** Your objective **
Could you report every line from the entries that includes the word "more"?

** Dataset entries **
★ ★ ★ ★ ★

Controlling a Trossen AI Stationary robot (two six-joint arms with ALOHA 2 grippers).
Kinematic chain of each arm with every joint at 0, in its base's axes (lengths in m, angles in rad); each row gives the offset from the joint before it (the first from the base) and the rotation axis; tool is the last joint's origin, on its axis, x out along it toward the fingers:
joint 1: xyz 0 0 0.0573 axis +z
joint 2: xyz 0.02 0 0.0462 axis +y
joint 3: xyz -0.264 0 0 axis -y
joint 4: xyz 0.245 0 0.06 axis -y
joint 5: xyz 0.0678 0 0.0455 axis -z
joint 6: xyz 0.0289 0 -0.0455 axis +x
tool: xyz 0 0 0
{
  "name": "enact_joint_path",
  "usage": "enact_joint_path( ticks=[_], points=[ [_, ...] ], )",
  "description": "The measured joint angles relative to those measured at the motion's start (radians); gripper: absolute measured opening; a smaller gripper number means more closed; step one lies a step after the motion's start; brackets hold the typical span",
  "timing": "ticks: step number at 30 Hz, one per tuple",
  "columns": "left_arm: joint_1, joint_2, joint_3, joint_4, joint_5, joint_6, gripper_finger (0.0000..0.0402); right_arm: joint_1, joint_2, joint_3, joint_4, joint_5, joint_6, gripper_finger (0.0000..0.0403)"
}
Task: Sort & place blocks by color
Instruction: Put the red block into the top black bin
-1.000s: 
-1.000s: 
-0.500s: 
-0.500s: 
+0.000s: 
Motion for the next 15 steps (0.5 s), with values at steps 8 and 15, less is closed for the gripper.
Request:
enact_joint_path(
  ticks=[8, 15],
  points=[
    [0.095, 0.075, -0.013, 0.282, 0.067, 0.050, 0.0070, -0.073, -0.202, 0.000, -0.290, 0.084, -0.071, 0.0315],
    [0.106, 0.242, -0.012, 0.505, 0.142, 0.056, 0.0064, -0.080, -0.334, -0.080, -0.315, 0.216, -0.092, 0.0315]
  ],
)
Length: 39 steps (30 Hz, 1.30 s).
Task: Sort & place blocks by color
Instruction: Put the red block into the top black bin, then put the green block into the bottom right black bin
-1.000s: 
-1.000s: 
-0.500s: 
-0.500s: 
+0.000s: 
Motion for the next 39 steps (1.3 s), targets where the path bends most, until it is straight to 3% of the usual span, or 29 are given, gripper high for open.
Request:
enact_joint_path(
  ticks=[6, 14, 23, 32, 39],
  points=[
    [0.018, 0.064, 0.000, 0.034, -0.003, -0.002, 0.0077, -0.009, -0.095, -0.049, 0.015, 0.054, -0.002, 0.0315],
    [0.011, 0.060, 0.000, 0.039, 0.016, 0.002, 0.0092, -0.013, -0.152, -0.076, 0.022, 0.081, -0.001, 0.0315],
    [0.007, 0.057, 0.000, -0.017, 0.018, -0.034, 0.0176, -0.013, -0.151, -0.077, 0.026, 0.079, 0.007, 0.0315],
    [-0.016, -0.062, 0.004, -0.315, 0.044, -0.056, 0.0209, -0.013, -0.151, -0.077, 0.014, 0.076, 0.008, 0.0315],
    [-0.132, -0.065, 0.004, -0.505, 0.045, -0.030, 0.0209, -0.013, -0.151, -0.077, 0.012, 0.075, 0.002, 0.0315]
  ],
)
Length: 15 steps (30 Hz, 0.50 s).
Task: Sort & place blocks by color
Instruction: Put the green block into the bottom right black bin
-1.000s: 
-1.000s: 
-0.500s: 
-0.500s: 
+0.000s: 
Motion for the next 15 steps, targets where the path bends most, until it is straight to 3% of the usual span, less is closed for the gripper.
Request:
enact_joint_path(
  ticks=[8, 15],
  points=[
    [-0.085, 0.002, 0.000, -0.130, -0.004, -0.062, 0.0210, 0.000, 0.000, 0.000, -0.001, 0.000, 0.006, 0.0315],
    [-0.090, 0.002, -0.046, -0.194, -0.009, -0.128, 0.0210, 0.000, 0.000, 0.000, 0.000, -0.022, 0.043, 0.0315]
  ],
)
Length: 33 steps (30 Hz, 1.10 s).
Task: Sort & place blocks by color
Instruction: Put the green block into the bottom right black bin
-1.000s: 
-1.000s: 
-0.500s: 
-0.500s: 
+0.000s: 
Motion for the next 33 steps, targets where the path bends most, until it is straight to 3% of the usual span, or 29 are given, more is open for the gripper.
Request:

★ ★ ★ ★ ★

** Solution below **
  "description": "The measured joint angles relative to those measured at the motion's start (radians); gripper: absolute measured opening; a smaller gripper number means more closed; step one lies a step after the motion's start; brackets hold the typical span",
Motion for the next 33 steps, targets where the path bends most, until it is straight to 3% of the usual span, or 29 are given, more is open for the gripper.

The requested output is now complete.